Juan Antonio Carlos X.
Yelp
The Applecrest Farm Bistro was closed when I arrived at 5 on Labor Day, so I settled for a shopping tour of the high-ceilinged grocery store. I viewed the bright, new barnboarded environment with fresh eyes, having not been by since the days of the old dim orchard outlet in the even older cavernous barn.
Overall, well done on the new place, Applecrest owners, investors, designers and architects. You've nicely duplicated an environment that has become de rigeuer in the retail category of farm-market-themed experiences for customers who aren't put off by the considerable amount of cash required to satisfy their quest for an heirloom tomato, an English breakfast radish, a bunch of champagne grapes, a half-dozen quail eggs and a bumpy ride in a horse-drawn wagon. With a little live bluegrass music on the side and some face painting during the ubiquitous fall festivals these places all offer, you have pretty much the whole package..
The now-gone Tuttle's Red Barn in Dover, then America's oldest family farm, was the trailblazer in the upscale farmstand-cum-gourmand grocery store category around here 40 years ago. Cider Hill Farm in nearby Amesbury is another good example of this modern yet old-timey approach where you can stoop or climb to pick your own stuff out in the fields and orchards as a recreational activity, buy it already picked by the seasonal farmworkers Trump is so anxious to deport, and get to see a chicken and maybe a pig, goat and horse right up close. Today the Farm at Eastman's Corner in Kensington, conceived and fueled by owner/philanthropist/billionaire Alan Lewis, is the undeniable pinnacle of this brand of farmstand glitz, outdistancing in all ways the others of like marketing concepts.
But Applecrest, claiming to be New Hampshire's oldest and largest orchard, is a solid attractor for the folks who frequent these ersatz farm-as-entertainment destinations. If you've never been to Applecrest and like this type of place, do visit. Kids are welcome and catered to. Leave Fido at home, though. (Good idea, the no dogs at the farmstand policy. Dogs will wreck a nice petting zoo and scare all the chickens too. At least my dogs will.) If you want a single practical reason to visit Applecrest, go for the selection of apples and peaches. Really good! And at $3 a pound for picked pecks of peerless orchard produce, you get reasonable value too.
Aside from the orchard haul, I found Applecrest also offers a really nice selection of its own vegetables, berries, flowers and herbs. Lots of purple stuff. Purple green beans at $2 a pound.
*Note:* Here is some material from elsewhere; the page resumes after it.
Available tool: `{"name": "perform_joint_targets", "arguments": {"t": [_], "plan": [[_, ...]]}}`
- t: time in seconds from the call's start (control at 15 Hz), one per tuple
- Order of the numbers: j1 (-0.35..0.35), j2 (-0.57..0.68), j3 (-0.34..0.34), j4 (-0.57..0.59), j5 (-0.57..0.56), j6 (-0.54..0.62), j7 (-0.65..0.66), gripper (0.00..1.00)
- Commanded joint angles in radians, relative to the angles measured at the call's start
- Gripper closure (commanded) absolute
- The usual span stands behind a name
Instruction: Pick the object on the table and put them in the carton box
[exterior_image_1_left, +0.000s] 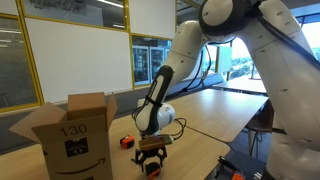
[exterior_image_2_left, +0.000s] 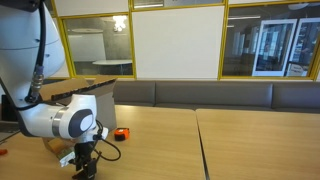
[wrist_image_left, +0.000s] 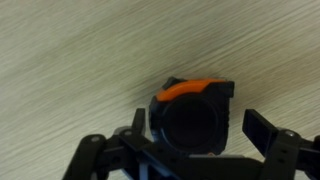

A bunch of three fat purple carrots for $3. Purple basil for several bucks per plastic baggy package. A nice head of dark purple romaine for just $2. Purple seems to be the new green and yellow. I bought a lot of purple stuff.
Applecrest also serves up its own baked pies, breads, muffins and biscuits, freshly packaged or frozen. The smallish fresh donuts are good. Good like eat a half dozen from the paper bag on the way to checkout good. (That was a $6 dollar walk.) You'll also find a bunch of third-party fancy lines with substantial price stickers which, if you are of modest means, will cause you to say "Whoa" or worse out loud. Pickles from Maine at $9 for an 8-ounce jar are just one example. Many other third-party products also sport prices that will buckle the knees of thee of delicate pocketbooks. I got a kick out of the package of authentic British piccalilli spice (salt, sugar, turmeric, mustard powder, a little clove) that was made in Derry (NH) and priced at just under $10 for a few ounces.
Applecrest retail bottomline: Mostly pricey, yes. Targeted to the upscale, farm-as-tourist-destination crowd, yes. Bright lights, clean rest rooms, smells like an apple orchard, yes. Nicely presented, yes. Out in the country, yes. Worth a trip, yes. But keep in mind. This ain't your garden-variety family farmstand. (Pardon the pun.) And it sure ain't your spot for everyday grocery shopping. When you see people in $400 jeans snapping pictures of the donuts, then pushing a mini-shopping cart that is going to ring up at well more than a Benjamin, maybe two Benjamins, you know we're not in Market Basket any more, Toto.